Torah Tidbits
Vebbe Rebbe
Does a Can Ppener Require T'vila (immersion)?
Q: I believe that it is a p’sik reisha (an unintentional but certain result) that a can opener will touch the food while opening the can. Therefore, it would seem to be required to tovel (immerse) the opener before use when it has been obtained from a non-Jew. Yet, I have not heard of people doing this. What is the correct practice?
A: Rav Sheshet (in Avoda Zara 75b) seems to have posited that the idea of toveling utensils (keilim) has to do with the fact that they were used and may contain traces of forbidden foods. However, the gemara concludes that even new keilim must be toveled. In response to the question, then, why shearing scissors do not require tevila, the gemara explains that only klei seuda (utensils of meals) require tevila.
The question is: what is special about such keilim? You seem to understand that the issue is that such keilim come in contact with food. Rashi, however, says that the way we can tell the Torah is describing klei seuda is that it talks, in the interconnected topic of kashering keilim, about utensils that come in contact with fire, which, he says, is common specifically for food preparation (or serving) keilim. The Pri Chadash (Yoreh Deah 120:1) questions the veracity of the claim, as he says that there are plenty of utensils that have nothing to do with food and are used with fire. He therefore, prefers the Rashba’s (Torat HaBayit 4:4) explanation that since the same section discusses kashering utensils for kashrut reasons, it refers to keilim with which the possibility of transfer of taste between food and keilim makes a halachic difference. This logical approach encourages the suggestion that you make: that the contact with the food, which could potentially have caused kashrut problems (even though in a specific case everything is cold and there will be no transfer), is what obligates one in tevila.

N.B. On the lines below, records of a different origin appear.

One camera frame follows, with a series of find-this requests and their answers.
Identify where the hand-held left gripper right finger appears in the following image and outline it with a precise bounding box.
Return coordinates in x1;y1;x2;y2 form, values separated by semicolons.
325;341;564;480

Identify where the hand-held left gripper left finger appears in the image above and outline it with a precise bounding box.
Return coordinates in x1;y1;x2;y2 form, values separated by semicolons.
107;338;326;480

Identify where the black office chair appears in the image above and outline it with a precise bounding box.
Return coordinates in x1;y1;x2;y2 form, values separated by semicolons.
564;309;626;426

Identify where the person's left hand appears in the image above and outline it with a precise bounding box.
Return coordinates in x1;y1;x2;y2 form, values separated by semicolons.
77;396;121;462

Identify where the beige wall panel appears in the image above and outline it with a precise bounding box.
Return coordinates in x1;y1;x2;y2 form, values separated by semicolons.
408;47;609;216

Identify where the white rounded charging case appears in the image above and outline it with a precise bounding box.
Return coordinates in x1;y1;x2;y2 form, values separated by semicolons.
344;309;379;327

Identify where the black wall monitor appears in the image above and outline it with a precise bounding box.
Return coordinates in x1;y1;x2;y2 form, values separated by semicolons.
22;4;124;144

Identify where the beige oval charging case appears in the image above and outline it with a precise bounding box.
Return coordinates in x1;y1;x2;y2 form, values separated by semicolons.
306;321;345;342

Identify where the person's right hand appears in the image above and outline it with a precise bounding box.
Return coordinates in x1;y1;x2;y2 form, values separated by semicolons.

If we were to look at the matter on that semi-pragmatic level, then one could talk along the lines that you used. If there will definitely be contact between the kli and the food, then we should say that tevila is required. However, the poskim take a different approach. Whatever the exact reason for understanding from the p’sukim that we are discussing klei seuda, the issue is what is considered in that category. It is true that it has to be a utensil that is used directly in relation to the food. Thus, a tripod (or its modern-day equivalent, [perhaps a trivet - Ed.]) that only holds up the pot that contains the food does not require tevila (Shulchan Aruch, YD 120:4). A pot cover is considered a kli seuda because the steam that emanates and continues to interact with the food touches the cover (Rama, ad loc.:5). However, it is not the touching itself that is the issue, but whether the kli is considered to be used directly in relation to the food.
One of the cases that illustrates this distinction is your question. A can opener is not intended to interact with food but with cans, albeit usually ones that hold food (similar to the tripod above). The fact that there is incidental contact between the can opener and the food while opening is not significant enough to help define the can opener as a kli whose job is to come in contact with food. Therefore, a can opener does not require tevila even if there is a p’sik reisha (Hilchot Tevilla (Cohen) 11:171).
Another case in point, this one going in the direction of stringency, is that of a tray upon which one always places aluminum foil or cookie sheets before putting on the food. In this case, one would view it as the tray is being used to hold the food as it is being baked, just as we would view it if there were not a lining separating between the two of them (ibid. 1:4, based on Rav S.Z. Orbach). Only if the separation would be significant enough to be considered a separate entity, as opposed to a lining, would we say that the tray is not made for holding the food and would it be exempt from tevila (ibid.). While this explanation is not unanimously held, we believe it to be correct.